Gregor Hackmack, einer der Gründer von Abgeordnetenwatch,  sieht Onlinekommunikation zwischen Bürgern und Politikern als Spannungsfeld zwischen Eigenwerbung und ernsthaftem Gespräch. „Viele Politiker benutzen Social-Media hauptsächlich für Selbstmarketing.“ Dennoch biete das Internet Chancen, um die Politik einsehbarer zu machen.

Vor allem sei eine Umkehr des Kommunikationsprinzips wichtig. Weg also von einseitigen Pressemitteilungen auf 140 Zeichen, hin zu einem aktiven Dialog mit der Zivilgesellschaft. Sind etwa Social-Media und moderierte Portale à la Abgeordnetenwatch völlig unterschiedlich? Fördert das eine gar die Transparenz, während das andere ihr im Wege steht? Wäre das der Fall, dann sollten die zahllosen Onlineauftritte der Piratenpartei und ihre Allgegenwart bei Twitter nicht so hoch angesehen sein.

„Viele Politiker benutzen Social-Media hauptsächlich für Selbstmarketing“ – Gregor Hackmack, Abgeordnetenwatch

Doch Twitter und Konsorten bei den Piraten als Instrument der dialogischen Kommunikation und in Händen der Volksparteien als Marketingkanal zu verstehen, wäre abwegig. Unabhängig von der Eigenwahrnehmung der Politiker – das wird in der münchener Studie deutlich – ist der digitale Dialog mit dem Bürger politisch hoch relevant geworden.

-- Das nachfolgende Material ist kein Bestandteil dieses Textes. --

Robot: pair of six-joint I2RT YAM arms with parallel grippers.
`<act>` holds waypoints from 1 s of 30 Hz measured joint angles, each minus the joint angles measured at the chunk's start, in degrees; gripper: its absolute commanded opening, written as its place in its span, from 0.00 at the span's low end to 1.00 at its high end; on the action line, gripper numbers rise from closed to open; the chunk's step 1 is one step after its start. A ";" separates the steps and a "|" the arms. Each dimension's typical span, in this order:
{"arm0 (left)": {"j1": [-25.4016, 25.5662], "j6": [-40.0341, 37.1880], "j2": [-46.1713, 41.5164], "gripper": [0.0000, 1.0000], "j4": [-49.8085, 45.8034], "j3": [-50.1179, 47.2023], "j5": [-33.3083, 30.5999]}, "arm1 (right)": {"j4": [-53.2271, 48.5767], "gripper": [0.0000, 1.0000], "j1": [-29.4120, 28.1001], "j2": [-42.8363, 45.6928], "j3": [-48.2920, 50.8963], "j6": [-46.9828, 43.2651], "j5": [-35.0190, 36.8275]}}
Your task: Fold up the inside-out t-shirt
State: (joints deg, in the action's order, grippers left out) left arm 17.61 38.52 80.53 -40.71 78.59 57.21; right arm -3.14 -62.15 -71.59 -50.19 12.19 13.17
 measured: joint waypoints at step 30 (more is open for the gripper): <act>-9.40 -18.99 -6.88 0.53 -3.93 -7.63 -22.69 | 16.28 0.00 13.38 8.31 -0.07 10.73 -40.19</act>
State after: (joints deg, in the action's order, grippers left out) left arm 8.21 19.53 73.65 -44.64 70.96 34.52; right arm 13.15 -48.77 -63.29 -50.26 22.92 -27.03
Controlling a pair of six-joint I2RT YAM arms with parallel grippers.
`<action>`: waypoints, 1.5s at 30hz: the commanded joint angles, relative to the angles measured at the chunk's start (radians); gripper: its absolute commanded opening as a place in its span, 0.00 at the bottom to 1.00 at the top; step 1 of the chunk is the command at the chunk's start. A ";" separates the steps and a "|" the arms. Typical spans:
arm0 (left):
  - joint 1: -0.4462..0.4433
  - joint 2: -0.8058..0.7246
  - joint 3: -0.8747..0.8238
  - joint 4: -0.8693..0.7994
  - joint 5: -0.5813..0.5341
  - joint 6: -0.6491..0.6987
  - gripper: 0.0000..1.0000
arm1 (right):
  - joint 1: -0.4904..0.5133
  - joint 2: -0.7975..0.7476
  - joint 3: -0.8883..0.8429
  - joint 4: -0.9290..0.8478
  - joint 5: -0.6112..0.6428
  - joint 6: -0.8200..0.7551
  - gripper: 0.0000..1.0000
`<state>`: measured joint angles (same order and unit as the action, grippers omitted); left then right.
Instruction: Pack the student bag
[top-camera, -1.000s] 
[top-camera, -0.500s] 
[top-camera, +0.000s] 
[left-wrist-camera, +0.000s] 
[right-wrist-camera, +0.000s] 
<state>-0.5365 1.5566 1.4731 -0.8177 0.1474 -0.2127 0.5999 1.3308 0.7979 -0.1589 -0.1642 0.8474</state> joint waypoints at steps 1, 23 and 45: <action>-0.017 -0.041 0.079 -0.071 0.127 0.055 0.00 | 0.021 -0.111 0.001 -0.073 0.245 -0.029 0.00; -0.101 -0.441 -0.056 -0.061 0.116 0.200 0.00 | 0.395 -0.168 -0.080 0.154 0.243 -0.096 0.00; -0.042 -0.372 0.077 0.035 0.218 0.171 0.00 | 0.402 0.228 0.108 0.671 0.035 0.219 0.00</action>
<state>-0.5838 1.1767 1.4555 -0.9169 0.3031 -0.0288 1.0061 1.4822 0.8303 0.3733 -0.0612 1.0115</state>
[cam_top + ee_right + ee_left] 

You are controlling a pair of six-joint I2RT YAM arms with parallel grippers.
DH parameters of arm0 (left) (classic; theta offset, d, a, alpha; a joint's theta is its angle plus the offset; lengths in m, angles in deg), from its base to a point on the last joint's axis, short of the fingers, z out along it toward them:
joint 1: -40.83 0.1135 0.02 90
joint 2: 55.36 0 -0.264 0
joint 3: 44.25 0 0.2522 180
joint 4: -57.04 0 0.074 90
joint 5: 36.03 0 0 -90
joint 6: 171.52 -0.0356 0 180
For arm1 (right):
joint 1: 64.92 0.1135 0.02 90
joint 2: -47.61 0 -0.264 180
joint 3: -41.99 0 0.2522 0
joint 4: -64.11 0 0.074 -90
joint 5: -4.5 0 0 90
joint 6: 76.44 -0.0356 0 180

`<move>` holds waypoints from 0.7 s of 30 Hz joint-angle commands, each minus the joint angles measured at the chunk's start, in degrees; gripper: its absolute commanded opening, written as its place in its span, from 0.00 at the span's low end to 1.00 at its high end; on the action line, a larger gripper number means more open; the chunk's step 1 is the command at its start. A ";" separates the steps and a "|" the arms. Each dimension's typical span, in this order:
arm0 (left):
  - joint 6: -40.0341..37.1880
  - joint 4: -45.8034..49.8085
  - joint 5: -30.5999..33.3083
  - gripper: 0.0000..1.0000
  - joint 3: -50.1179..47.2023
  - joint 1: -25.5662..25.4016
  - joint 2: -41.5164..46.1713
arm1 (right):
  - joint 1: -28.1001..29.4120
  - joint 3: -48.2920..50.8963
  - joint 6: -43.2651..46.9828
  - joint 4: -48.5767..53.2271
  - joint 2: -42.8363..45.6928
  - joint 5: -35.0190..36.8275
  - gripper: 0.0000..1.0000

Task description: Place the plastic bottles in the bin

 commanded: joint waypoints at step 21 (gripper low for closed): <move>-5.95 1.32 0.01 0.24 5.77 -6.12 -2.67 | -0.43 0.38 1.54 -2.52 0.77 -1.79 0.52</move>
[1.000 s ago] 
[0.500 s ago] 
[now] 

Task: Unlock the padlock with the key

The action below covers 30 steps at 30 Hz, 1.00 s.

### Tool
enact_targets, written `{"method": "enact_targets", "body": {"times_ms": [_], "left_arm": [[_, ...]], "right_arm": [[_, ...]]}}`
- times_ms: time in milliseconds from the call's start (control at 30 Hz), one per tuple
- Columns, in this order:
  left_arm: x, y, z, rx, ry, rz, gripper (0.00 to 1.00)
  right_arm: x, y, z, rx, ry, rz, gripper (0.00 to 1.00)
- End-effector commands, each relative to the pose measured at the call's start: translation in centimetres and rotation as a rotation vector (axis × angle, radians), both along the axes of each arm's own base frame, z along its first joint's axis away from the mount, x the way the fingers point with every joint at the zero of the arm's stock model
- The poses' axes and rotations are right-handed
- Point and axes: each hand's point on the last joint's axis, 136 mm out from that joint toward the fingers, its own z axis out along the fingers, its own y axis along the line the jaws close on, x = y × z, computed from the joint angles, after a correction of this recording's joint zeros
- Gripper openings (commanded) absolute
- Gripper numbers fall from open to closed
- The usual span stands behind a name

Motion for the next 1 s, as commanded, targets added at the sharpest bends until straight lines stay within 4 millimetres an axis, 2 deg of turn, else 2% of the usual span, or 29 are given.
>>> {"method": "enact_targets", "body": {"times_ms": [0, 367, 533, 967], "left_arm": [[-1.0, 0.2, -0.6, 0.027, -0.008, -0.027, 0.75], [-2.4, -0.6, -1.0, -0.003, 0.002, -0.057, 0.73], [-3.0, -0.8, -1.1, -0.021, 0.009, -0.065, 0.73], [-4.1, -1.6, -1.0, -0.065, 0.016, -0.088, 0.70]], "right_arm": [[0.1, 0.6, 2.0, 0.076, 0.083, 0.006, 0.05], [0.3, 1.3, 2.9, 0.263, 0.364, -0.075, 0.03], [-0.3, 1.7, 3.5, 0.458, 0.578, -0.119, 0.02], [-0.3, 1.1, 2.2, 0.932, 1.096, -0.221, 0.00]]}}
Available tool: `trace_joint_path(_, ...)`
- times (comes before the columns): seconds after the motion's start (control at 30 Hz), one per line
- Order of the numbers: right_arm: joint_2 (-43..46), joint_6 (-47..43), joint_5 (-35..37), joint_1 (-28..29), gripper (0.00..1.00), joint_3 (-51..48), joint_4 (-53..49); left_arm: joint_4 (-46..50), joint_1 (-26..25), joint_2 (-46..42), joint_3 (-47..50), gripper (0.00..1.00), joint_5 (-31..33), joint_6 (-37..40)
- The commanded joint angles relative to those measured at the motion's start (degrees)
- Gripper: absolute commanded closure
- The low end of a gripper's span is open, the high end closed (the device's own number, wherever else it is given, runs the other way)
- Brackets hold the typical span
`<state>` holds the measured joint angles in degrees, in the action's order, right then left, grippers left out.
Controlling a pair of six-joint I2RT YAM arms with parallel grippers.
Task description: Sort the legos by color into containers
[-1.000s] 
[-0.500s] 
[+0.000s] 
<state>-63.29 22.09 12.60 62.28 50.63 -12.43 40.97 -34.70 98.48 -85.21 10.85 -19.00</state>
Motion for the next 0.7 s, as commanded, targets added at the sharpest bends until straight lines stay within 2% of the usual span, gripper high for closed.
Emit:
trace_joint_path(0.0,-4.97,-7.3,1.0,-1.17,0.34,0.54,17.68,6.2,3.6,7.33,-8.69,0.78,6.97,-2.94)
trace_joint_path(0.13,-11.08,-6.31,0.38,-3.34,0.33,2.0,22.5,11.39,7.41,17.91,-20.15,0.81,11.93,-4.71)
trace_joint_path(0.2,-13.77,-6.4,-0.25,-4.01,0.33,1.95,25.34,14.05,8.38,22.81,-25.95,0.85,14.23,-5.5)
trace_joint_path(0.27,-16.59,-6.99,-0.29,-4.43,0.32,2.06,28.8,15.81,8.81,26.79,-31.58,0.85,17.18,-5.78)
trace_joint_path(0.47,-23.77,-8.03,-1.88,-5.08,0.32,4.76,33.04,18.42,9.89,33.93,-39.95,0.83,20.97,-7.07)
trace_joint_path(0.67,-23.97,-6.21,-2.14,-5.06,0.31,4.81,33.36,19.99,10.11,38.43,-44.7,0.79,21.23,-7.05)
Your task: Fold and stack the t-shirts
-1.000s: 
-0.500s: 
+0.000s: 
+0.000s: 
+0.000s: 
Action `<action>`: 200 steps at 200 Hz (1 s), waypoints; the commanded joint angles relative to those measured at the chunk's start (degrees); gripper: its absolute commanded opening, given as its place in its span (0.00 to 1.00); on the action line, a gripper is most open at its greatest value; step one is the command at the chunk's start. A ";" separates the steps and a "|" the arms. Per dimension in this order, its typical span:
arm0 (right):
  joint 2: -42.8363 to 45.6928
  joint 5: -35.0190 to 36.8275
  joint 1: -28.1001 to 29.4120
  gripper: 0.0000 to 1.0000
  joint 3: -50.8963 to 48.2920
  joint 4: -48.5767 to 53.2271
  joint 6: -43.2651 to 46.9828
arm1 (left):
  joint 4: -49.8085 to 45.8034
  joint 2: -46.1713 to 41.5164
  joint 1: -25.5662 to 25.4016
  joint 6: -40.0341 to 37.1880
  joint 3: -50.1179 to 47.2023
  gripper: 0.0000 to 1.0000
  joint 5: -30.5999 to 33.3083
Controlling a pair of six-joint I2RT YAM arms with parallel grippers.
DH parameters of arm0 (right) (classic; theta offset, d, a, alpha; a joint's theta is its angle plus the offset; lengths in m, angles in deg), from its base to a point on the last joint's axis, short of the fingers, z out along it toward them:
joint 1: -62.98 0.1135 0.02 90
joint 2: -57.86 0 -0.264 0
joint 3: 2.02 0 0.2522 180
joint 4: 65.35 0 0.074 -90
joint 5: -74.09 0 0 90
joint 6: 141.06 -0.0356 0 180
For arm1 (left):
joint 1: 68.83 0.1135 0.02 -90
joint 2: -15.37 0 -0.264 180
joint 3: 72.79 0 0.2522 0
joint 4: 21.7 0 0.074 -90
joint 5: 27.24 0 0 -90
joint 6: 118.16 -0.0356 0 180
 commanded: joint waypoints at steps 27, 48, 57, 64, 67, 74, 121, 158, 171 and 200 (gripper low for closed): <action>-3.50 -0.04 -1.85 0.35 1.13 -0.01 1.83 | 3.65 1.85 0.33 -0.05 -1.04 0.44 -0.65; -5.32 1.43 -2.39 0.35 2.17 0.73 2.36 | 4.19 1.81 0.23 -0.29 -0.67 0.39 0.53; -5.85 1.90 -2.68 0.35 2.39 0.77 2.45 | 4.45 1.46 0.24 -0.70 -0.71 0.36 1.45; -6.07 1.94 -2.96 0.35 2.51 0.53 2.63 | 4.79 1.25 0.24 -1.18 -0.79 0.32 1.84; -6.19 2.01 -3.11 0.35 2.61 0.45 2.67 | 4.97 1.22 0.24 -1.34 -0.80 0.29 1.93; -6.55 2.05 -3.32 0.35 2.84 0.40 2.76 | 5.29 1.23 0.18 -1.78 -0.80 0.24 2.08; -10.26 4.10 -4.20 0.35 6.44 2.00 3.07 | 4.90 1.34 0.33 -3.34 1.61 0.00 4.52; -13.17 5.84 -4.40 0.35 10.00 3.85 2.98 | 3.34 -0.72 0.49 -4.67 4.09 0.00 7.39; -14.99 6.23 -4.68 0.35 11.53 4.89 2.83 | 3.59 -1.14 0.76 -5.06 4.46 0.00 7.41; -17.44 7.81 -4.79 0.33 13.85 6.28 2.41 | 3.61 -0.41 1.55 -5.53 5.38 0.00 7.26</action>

„In gewisser Weise gibt es zunehmend eine Transparenzkultur in der Politik; oder zumindest die Forderung danach“, sagte auch Gregor Hackmack von Abgeordnetenwatch auf Nachfrage.

Dieser kulturelle Wandel ist es auch, der Michael Fuchs ins Straucheln brachte und er ist wohl auch der Grund, warum sein Parteikollege mit dem Twittern anfing. Es wird zunehmend Druck auf Politiker ausgeübt, sich im Web 2.0 zu präsentieren. Derselbe Druck führt aber auch zu einer gläsernen Politik. Die Politiker befinden sich in einem Dilemma. Wenn nur wenige die Social-Media-Kanäle bespielen, so haben sie einen Marketingvorteil gegenüber den Unaktiven.

Wenn aber auf einmal alle twittern und sich den Bürgerfragen auf Portalen wie Abgeordnetenwatch stellen, müssen die Politiker neue Arten finden, mit der sie sich absetzen können. Das können sie durch den Hype, der um den Begriff der Transparenz entstanden ist. Transparenz als Marketing.